Physicists Confirm 50-Year-Old Prediction — Observing Nobel-Prize-Winning Magnetic Vortices in a Real Material for the First Time
A University of Texas at Austin team cooled an atomically thin sheet of nickel phosphorus trisulfide to watch it spontaneously form the paired magnetic vortex structures predicted by the 1970s BKT theory — confirming that topologically protected magnetic states can exist in actual crystals, with potential implications for next-generation data storage.
Physicists at the University of Texas at Austin have confirmed, for the first time in a single material system, a 50-year-old theoretical prediction about exotic magnetic vortices in atomically thin crystals — a discovery that represents a landmark in the physics of two-dimensional materials and opens the door to a new class of ultracompact nanoscale technologies built on topological magnetic control. The experiment, led by Professor Edoardo Baldini of the Texas Quantum Institute, observed the full predicted sequence of magnetic phases in a single-atom-thick sheet of nickel phosphorus trisulfide (NiPS₃), including the elusive Berezinskii-Kosterlitz-Thouless (BKT) phase — a quantum magnetic state that theorists first predicted in the 1970s and whose discoverers shared the 2016 Nobel Prize in Physics, but which had never before been fully demonstrated in a single material.
The BKT phase, named for physicists Vadim Berezinskii, John Michael Kosterlitz, and David Thouless, is a quantum state in which magnetic moments in a two-dimensional material spontaneously organize into paired vortex structures. In each pair, one vortex rotates clockwise and its partner rotates counterclockwise, the two remaining tightly linked at nanometer scales within a single atomic layer. These paired vortices are described as "topologically protected" — meaning they are inherently stable against disruption by thermal fluctuations or external perturbations, a property that has made them attractive candidates for extremely stable data storage or nanoscale logic devices since the theory was first published. The challenge was that no one had observed them in a real magnetic material under experimentally controlled conditions, calling into question whether the beautiful theory ever had a practical analogue in nature.
The UT Austin team solved the problem by cooling an atomically thin sheet of NiPS₃ to between -150°C and -130°C and probing its magnetic state at different temperatures using ultrafast optical techniques. At the higher end of this temperature range, they observed the BKT phase with its characteristic paired vortex structure. At lower temperatures, the material transitioned into a distinct "six-state clock ordered phase," in which the magnetic moments aligned in one of six equivalent symmetrical directions across the crystal — a second discrete ordered state predicted by the same theoretical model. Observing this complete two-step sequence of phase transitions in a single material system was the experimental breakthrough; previous work had seen hints of one phase or the other in different materials, but never the full theoretically predicted sequence in one place.

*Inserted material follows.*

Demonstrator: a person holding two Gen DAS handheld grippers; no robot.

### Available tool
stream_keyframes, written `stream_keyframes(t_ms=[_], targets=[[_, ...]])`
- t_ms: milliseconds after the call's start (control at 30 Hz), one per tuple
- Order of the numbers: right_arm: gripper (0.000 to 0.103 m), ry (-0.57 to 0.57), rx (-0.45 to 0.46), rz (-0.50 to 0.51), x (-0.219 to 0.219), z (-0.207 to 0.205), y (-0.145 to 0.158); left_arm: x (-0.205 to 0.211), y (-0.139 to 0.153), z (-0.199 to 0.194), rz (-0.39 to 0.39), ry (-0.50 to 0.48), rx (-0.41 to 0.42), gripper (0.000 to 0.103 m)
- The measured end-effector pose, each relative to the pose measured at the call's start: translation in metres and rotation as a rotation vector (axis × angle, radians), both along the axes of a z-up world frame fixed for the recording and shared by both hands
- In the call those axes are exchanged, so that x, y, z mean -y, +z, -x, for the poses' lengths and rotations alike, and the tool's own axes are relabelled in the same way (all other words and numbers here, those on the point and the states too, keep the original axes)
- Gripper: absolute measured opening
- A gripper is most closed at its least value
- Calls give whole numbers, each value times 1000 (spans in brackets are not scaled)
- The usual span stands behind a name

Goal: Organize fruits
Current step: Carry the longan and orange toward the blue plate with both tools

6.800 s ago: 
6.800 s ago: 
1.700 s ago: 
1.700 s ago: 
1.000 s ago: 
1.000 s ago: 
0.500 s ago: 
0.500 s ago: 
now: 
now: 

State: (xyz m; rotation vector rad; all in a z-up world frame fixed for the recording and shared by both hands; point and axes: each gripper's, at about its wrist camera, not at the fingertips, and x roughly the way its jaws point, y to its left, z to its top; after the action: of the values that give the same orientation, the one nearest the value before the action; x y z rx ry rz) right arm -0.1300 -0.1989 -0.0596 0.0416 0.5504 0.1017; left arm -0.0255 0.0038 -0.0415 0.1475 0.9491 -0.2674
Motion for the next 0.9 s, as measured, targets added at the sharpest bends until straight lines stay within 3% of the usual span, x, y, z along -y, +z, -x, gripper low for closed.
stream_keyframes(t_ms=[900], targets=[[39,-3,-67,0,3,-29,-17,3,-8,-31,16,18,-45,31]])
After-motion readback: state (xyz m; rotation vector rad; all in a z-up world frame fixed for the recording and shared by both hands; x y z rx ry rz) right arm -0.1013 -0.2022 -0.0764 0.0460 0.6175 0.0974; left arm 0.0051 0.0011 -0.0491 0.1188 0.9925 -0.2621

The material NiPS₃ was ideally suited to the experiment because of its crystal symmetry: each nickel atom's magnetic moment can naturally point in one of precisely six equivalent directions, which is exactly the discrete symmetry structure required by the six-state clock model. The research was co-led by Dong Seob Kim and Frank Y. Gao, with senior co-authors including Allan MacDonald — one of the world's most influential condensed matter theorists and the co-discoverer of the superconducting properties of twisted bilayer graphene — and Xiaoqin Li, both of the Texas Quantum Institute. The work was published in a leading physics journal and accompanied by a ScienceDaily release that described it as the first complete experimental confirmation of the two-dimensional six-state clock model.
The immediate scientific impact is the proof that BKT vortices — and the topological protection they carry — exist in real magnetic materials at reachable temperatures and not merely in theoretical models. The longer-term technological implications could be more significant. The vortex pairs in NiPS₃ are confined to a single atomic layer, making them potentially the smallest controllable magnetic structures ever demonstrated in a material. Researchers said that if scientists can find ways to stabilize similar phases at room temperature — a target they described as challenging but not impossible — they could serve as the basis for magnetic data storage that requires no external field for stability and occupies a fraction of the space of current storage media. "What we've confirmed is that the theoretical framework built 50 years ago wasn't just elegant mathematics," Baldini said. "It describes something real that we can observe and eventually engineer."
Originally reported by ScienceDaily.